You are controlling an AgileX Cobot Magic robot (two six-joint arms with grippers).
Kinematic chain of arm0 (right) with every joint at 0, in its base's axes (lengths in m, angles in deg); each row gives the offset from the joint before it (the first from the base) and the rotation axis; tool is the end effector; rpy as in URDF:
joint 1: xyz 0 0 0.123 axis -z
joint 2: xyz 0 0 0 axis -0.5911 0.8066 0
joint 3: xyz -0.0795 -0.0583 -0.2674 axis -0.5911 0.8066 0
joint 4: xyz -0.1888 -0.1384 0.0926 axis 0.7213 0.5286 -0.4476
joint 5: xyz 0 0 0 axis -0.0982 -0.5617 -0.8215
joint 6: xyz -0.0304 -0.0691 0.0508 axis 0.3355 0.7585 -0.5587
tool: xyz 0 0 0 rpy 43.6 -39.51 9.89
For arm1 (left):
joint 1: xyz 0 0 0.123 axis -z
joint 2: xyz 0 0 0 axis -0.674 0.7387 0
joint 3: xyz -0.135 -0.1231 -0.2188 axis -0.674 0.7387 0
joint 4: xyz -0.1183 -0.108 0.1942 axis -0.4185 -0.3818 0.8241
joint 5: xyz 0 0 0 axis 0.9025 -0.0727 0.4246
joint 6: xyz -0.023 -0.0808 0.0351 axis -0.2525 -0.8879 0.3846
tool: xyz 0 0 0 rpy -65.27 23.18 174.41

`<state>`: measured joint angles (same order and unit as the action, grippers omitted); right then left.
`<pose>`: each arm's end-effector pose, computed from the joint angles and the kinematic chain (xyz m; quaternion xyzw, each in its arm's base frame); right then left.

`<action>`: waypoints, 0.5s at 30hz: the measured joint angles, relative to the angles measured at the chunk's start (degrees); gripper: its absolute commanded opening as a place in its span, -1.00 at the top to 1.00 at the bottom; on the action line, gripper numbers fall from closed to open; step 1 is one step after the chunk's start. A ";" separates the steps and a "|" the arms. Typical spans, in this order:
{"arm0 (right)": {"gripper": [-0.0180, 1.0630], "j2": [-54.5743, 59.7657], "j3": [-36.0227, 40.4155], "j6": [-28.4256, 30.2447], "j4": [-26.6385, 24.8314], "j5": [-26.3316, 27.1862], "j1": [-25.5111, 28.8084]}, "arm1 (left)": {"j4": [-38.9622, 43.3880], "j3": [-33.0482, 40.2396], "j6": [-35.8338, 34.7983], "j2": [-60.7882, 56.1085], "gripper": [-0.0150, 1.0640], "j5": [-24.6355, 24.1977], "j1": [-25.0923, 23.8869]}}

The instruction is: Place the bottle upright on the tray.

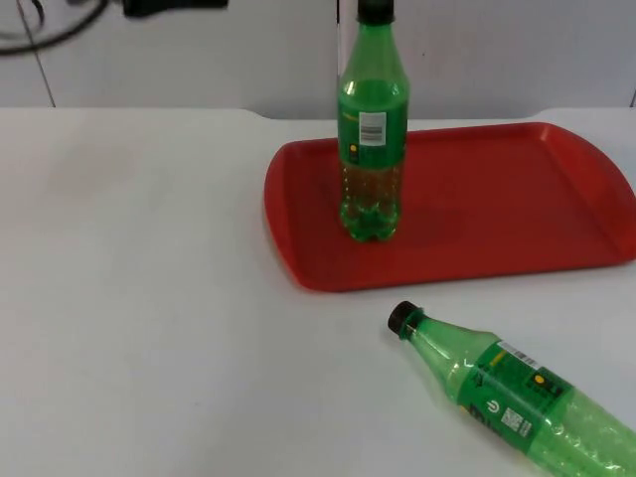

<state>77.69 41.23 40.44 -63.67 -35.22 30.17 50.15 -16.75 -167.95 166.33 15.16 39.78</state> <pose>-0.0069 -0.0052 0.2804 -0.0306 0.8540 0.0087 0.5193 0.4071 -0.0558 0.2603 0.3540 0.7423 -0.3056 0.4799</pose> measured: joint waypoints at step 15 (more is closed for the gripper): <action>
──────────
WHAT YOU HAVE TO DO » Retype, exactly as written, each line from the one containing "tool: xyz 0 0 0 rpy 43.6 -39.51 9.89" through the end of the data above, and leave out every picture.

RESULT »
tool: xyz 0 0 0 rpy 43.6 -39.51 9.89
For arm1 (left):
joint 1: xyz 0 0 0.123 axis -z
joint 2: xyz 0 0 0 axis -0.674 0.7387 0
joint 3: xyz -0.135 -0.1231 -0.2188 axis -0.674 0.7387 0
joint 4: xyz -0.1183 -0.108 0.1942 axis -0.4185 -0.3818 0.8241
joint 5: xyz 0 0 0 axis 0.9025 -0.0727 0.4246
joint 6: xyz -0.023 -0.0808 0.0351 axis -0.2525 -0.8879 0.3846
tool: xyz 0 0 0 rpy -65.27 23.18 174.41

`<state>`: measured joint angles (same order and unit as the action, grippers omitted); right then left.
`<pose>`: each arm's end-effector pose, computed from the joint angles and the kinematic chain (xyz m; quaternion xyzw, each in its arm's base frame); right then left.

`<action>`: waypoints, 0.5s at 30hz: the measured joint angles, relative to the angles measured at the chunk's start (degrees); gripper: its absolute commanded opening as a place in its span, -1.00 at the top to 1.00 at the bottom; on the action line, gripper numbers fall from closed to open; step 1 is one step after the chunk's start. A ";" separates the steps and a "|" the arms. Typical spans, in this order:
{"arm0 (right)": {"gripper": [-0.0180, 1.0630], "j2": [-54.5743, 59.7657], "j3": [-36.0227, 40.4155], "j6": [-28.4256, 30.2447], "j4": [-26.6385, 24.8314], "j5": [-26.3316, 27.1862], "j1": [-25.5111, 28.8084]}, "arm1 (left)": {"j4": [-38.9622, 43.3880], "j3": [-33.0482, 40.2396], "j6": [-35.8338, 34.7983], "j2": [-60.7882, 56.1085], "gripper": [-0.0150, 1.0640], "j5": [-24.6355, 24.1977], "j1": [-25.0923, 23.8869]}}

The instruction is: Place the bottle upright on the tray.


<state>77.69 41.23 40.44 -63.67 -35.22 30.17 50.15 -16.75 -167.95 166.33 15.16 39.78</state> <pose>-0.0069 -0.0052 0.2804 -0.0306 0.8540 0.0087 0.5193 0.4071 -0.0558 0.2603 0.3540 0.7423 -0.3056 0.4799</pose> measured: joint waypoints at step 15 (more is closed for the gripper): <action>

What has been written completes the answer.